### Work order
Where in the data below does the word "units" appear? Copy every line that has it.

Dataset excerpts
= = = = =

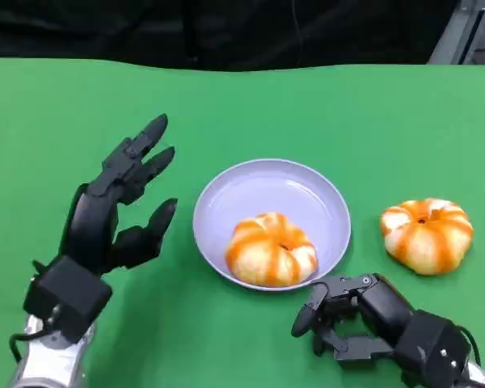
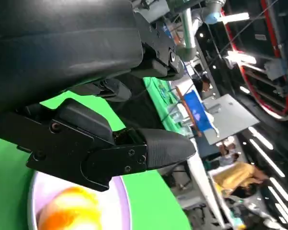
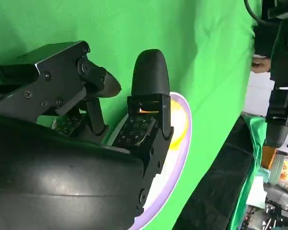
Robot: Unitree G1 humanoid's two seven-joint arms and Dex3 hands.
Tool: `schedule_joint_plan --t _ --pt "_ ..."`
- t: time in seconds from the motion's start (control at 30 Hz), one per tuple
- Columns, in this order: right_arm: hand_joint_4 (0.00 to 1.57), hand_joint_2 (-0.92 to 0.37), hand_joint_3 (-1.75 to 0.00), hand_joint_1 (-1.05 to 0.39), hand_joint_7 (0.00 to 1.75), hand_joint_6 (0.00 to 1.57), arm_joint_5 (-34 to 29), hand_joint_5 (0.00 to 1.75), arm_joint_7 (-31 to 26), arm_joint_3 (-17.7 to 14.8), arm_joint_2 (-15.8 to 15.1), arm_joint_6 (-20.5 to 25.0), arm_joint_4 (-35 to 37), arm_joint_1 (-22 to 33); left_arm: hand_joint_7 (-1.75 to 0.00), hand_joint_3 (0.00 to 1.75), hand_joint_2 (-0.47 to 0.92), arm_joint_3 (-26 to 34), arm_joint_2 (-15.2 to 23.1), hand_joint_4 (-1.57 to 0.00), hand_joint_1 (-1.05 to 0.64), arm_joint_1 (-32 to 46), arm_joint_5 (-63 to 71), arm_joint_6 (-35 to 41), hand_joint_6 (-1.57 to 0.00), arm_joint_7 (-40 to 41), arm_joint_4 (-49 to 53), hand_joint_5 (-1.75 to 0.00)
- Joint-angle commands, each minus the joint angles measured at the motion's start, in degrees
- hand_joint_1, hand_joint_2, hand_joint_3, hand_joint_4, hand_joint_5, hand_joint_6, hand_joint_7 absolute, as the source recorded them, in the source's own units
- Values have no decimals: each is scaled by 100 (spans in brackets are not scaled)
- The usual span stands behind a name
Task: Grasp the bread from the table and place it into the plate.
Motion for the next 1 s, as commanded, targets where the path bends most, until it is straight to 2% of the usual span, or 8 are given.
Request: schedule_joint_plan --t 0.03,0.17,0.6,1.0 --pt "102 -63 -92 20 89 103 15 120 -18 -4 -83 -56 25 32 -1 64 92 129 -31 -58 -79 217 -304 -96 -35 -376 -72 -3" --pt "102 -64 -92 21 89 102 77 121 75 -30 -89 -55 42 34 -2 64 92 94 -268 -58 -79 633 -552 -352 -36 -827 -5 -3" --pt "102 -63 -93 22 88 102 -11 121 18 -5 -150 -80 33 50 -2 61 92 373 -428 -62 -76 893 -1012 -590 -39 -1524 86 -3" --pt "101 -63 -93 22 87 103 67 124 114 -38 -142 -95 21 78 -1 59 92 462 -508 -68 -74 1042 -954 -759 -41 -1676 254 -3"
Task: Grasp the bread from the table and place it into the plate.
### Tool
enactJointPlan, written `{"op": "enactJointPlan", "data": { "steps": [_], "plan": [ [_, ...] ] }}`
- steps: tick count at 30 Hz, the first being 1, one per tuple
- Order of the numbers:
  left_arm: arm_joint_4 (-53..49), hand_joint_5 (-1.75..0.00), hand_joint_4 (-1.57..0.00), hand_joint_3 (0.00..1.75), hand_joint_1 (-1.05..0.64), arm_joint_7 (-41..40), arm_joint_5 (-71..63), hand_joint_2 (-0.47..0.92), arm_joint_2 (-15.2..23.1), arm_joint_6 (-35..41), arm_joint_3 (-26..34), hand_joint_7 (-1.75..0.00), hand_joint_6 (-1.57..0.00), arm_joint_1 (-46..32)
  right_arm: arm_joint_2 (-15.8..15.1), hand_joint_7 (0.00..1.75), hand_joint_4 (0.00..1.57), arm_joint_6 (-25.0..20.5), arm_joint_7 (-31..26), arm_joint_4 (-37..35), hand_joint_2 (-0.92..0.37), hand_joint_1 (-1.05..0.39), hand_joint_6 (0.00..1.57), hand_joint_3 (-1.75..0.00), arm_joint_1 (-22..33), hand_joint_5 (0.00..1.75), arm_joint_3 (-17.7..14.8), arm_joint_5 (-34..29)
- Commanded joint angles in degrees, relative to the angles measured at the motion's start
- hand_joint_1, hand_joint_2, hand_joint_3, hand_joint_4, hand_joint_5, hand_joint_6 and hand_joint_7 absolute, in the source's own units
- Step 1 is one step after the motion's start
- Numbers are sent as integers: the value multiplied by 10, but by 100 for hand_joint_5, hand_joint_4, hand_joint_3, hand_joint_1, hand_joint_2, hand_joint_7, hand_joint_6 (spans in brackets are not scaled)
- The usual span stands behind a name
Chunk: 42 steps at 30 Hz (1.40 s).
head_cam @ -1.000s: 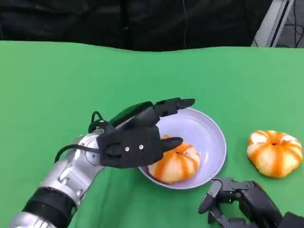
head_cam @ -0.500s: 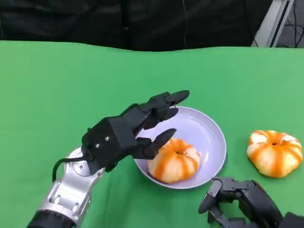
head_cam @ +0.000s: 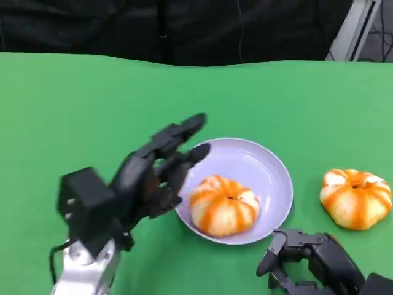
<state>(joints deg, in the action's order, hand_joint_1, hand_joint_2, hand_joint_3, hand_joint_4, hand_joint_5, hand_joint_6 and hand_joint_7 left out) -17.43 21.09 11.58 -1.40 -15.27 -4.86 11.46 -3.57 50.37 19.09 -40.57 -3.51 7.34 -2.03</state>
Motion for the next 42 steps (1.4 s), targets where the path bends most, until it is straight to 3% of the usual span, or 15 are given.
{"op": "enactJointPlan", "data": {
  "steps": [1, 23, 42],
  "plan": [
    [11, -6, -53, 67, -84, 16, 17, 92, 4, -4, 13, -3, -41, -16, -6, 115, 82, 4, 3, -1, -61, -15, 86, -97, 1, 147, -4, 9],
    [35, -3, -67, 57, -77, 68, 93, 92, -40, -44, 42, -2, -51, -140, -6, 117, 81, 2, 6, 4, -62, -15, 85, -95, 3, 150, -4, 11],
    [5, -2, -71, 53, -73, 117, 108, 92, -35, -57, 71, -1, -55, -184, -8, 115, 81, 3, -3, 2, -62, -15, 86, -95, 1, 149, -3, 3]
  ]
}}
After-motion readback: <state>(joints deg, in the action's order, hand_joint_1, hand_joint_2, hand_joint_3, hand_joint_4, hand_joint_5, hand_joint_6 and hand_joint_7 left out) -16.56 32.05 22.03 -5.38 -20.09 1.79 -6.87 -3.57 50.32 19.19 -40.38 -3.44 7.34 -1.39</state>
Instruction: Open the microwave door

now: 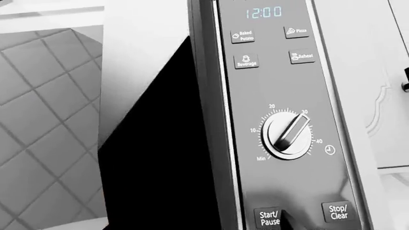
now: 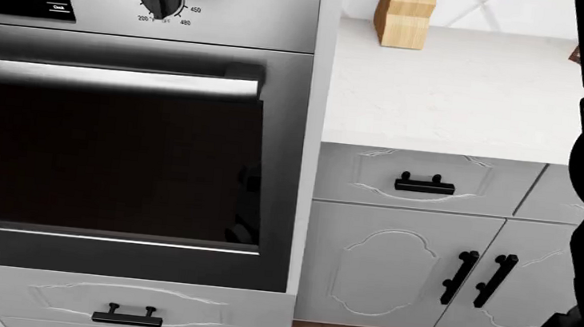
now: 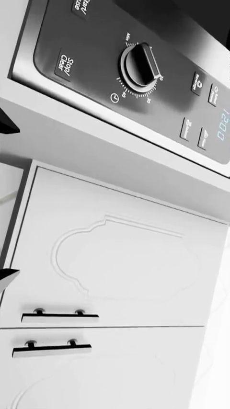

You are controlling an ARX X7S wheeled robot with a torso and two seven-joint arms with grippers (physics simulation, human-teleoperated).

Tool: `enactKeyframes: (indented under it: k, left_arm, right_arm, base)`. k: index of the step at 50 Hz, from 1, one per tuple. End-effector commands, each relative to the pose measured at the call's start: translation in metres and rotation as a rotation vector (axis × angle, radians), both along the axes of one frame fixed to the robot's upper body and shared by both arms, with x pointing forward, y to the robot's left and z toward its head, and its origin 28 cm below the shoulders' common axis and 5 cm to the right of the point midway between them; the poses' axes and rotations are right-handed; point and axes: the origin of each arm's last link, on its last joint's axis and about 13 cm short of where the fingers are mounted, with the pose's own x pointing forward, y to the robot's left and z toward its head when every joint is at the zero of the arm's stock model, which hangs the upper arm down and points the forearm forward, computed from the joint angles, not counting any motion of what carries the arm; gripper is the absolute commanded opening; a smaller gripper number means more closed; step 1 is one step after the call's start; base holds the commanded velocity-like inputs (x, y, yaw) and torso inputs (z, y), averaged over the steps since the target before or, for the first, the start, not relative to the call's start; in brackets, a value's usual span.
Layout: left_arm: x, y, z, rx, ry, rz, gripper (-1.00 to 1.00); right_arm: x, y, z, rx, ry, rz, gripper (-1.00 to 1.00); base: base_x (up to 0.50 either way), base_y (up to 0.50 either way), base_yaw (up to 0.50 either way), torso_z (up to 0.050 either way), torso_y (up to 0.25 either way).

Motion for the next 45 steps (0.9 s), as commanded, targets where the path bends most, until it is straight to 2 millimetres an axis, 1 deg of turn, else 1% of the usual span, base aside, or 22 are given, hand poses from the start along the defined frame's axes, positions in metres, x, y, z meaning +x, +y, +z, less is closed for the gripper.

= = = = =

### Reply
- hand_joint_1, hand_joint_2, hand_joint_3, hand_joint_4, hand_joint_5, hand_joint_6, hand_joint_7 absolute, as the source recorded them, in the source's own units
- hand_joint_1, hand_joint_2, hand_joint_3, hand_joint_4, hand_joint_5, hand_joint_6 and hand_joint_7 absolute, in the source's own units

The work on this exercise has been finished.